Dan Carter would be the last person to propose such a preposterous notion. He would doubtless tell you that he's had very little to do with it all, it has been the players who have played well and showed such a collective spirit that they stand on the verge of history this week. That is his quiet, unassuming way.



Yet in the frantic moments after last Saturday's semi-final triumph in Lyon, it was not only noticeable but I suspect hugely relevant that once Carter emerged onto the pitch among his team-mates, almost every single one of them embraced him warmly, a true comrade in arms albeit one temporarily hors de combat. The smiles were broad, the embraces long. This was no outsider being formally greeted. It looked as though Carter had just played his part in Perpignan's triumph.



Carter has won huge respect in Catalonia. Of course, he has fulfilled plenty of sponsorship commitments by remaining in Perpignan and carrying out his rehabilitation there. A lot of overseas players would have gone home to get fit - some southern hemisphere stars at other French clubs have done just that. South Africans Marius Joubert and Brett Russell at Clermont-Auvergne are just two examples.



Carter didn't do that. He's still around and he was there on Saturday at the moment of his club's triumph. Clearly, he has earned immense respect by that and his team-mates have warmed to him.



And while we're on the topic of so-called coincidences, the stunning first try that Perpignan scored in the 24th minute of the semi-final by full-back Porical, an absolute jewel of a movement and touchdown, seemed to be familiar. Could it have been whilst watching the Crusaders that I first saw it put into practice ? Surely not !



Carter will be in Paris this Saturday night, among his pals and hoping as much as them that Perpignan can do it. Only after that, early next week, will he finally bring to an end this French sojourn that has turned out in the most extraordinary way, after despair and frustration seemed sure to be the only mementos of his long awaited taste of French rugby life.
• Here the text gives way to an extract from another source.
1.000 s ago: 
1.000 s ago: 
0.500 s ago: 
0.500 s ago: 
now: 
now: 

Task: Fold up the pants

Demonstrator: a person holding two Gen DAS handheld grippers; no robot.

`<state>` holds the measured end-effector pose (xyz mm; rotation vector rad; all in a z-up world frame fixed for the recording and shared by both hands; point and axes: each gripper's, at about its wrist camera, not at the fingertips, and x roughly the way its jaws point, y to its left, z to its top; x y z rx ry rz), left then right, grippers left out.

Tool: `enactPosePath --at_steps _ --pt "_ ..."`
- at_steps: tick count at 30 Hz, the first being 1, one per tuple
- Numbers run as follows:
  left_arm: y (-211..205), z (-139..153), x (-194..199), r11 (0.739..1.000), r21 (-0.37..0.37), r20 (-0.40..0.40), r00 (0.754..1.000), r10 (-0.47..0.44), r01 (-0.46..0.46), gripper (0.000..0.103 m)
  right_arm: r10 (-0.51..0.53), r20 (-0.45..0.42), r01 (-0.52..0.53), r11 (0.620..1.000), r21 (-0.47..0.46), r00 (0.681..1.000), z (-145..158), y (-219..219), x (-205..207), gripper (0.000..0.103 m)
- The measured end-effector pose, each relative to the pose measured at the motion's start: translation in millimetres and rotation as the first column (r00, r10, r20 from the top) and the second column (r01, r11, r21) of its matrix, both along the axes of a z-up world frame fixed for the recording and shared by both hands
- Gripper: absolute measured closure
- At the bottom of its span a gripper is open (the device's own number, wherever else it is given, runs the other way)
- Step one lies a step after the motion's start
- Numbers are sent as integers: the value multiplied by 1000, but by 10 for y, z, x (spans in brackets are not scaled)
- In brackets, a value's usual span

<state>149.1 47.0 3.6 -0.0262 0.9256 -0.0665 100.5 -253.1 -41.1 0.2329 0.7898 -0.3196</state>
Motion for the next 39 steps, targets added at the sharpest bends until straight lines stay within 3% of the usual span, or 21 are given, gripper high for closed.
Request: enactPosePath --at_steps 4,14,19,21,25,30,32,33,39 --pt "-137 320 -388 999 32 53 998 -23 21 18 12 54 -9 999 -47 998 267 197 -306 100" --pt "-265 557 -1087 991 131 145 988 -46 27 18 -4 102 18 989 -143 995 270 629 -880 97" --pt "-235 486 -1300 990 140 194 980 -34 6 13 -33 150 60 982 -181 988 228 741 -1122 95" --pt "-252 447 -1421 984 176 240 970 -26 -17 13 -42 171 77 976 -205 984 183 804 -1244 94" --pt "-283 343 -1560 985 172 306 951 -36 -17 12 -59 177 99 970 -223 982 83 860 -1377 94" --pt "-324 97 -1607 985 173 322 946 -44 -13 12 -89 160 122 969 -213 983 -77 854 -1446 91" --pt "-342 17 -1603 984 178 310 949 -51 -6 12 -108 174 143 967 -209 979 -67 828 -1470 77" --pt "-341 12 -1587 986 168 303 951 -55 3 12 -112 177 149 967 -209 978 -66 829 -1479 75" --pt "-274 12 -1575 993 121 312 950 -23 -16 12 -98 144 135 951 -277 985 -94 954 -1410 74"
Maybe it goes to show that you never know what is around the corner in life, that it has strange ways of turning out, very often against every assumed expectation. But maybe it also reveals that even in the depths of adversity, the most up-beat, inventive people can always find some positives to take out of apparent negativity.



Whether Perpignan wins or loses the French club final on Saturday night, Dan Carter has surely done that already. It is the mark of the man.